Thrive Beyond Cancer: Nurse-Led Colorectal Cancer Survivorship Clinic Promoting Awareness of Healthy Lifestyles

This abstract has open access
Abstract Description
Submission ID :
HAC206
Submission Type
Authors (including presenting author) :
Shum NF(1), Tam CK1, Rockson Wei(1), Choi HK(1), Dominic Foo CC(2)
Affiliation :
(1) Department of surgery, Queen Mary Hospital, (2) Department of Surgery, School of Clinical Medicine, University of Hong Kong
Introduction :
Colorectal cancer (CRC) is a major healthcare challenge throughout the world.
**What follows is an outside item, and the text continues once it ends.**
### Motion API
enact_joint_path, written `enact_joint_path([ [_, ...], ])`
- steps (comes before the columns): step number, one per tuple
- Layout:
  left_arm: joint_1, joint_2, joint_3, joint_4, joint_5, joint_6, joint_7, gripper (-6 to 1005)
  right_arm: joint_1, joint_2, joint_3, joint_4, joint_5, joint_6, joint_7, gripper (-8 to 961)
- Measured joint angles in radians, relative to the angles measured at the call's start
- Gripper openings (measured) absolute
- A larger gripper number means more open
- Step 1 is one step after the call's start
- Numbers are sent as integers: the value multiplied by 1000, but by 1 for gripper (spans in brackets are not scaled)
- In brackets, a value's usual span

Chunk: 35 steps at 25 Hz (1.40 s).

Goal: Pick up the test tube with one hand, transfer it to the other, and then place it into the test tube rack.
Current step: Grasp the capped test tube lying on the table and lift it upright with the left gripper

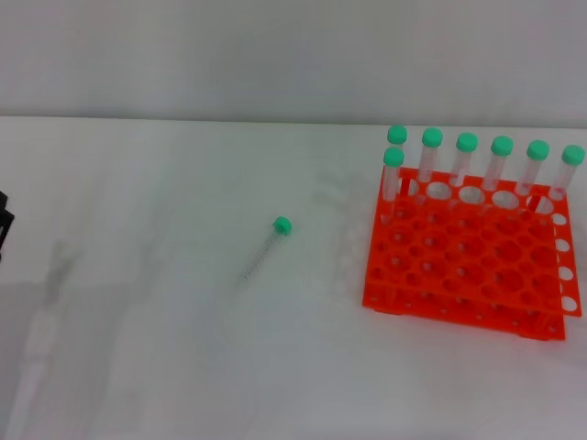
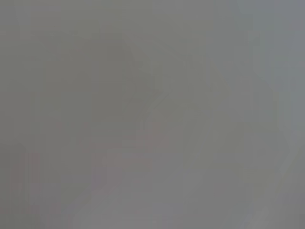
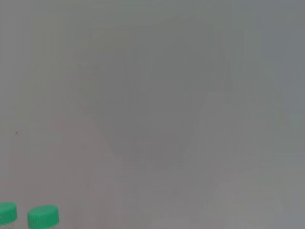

The five- year survival rate of CRC is as high as 92% for the non-metastatic stage and about 65%-90% in the world. Despite its good five-year survival rate, colorectal survivors are at great risk for cancer recurrence after treatment. Preventive health is an important aspect of cancer survivorship (Overholser & Callaway, 2018). An unhealthy lifestyle in CRC survivors has a significant relationship to colorectal cancer recurrence such as physical inactivity, overweight, and poor eating habits. Therefore, a necessity to help the CRC survivors maintain a significant lifestyle is pivotal.
Objectives :
This study aims to explore the living lifestyles of colorectal cancer survivors and address patient concerns and offer personalized nursing advice based on their experiences.
Methodology :
This was a prospective study in which the participants were referred by colorectal specialists to nurse colorectal survivorship’s clinic. Study participants were assessed by colorectal specialty nurses. The management focus included: symptoms assessment; screening and surveillance; late effect complications management; bowel and dietary habits and psychological support. The nurse will offer personalized nursing advice or recommendations based on their needs.
Result & Outcome :
A total of 494 patients (249 men and 245 women) with a mean age of 73.60 years (standard deviation [S.D.] 11.06 years, 48-98) participated in the study. 19.03% of patients received surgical procedures and 80.97% had colonic surgery. The mean survival duration is 13.56 years and the mean QOL (Fact C) scored 107.35. Among the 494 patients, 26.05% have hypertension; 3.1% poot DM control’; 36.64% were overweight; 29.2% had no exercise and 38.40% were physical inactivity; 76.11% had inadequate fluid intake; 1.96% still smoking and 13.73% were drinking. Patients were offered counselling to support behavior changes and encourage them to adopt healthier habits. Exercise promotion, nutritional guidance, and healthy living lifestyles reinforced.



Conclusion:

These findings highlighted the need for tailored or comprehensive survivorship programs that address not only medical follow-up but also lifestyle modifications to promote long-term health and well-being. The transition of patients to primary care or district health centers is crucial and challenging. Strategies for successfully transitioning patients to primary care are needed and pivotal.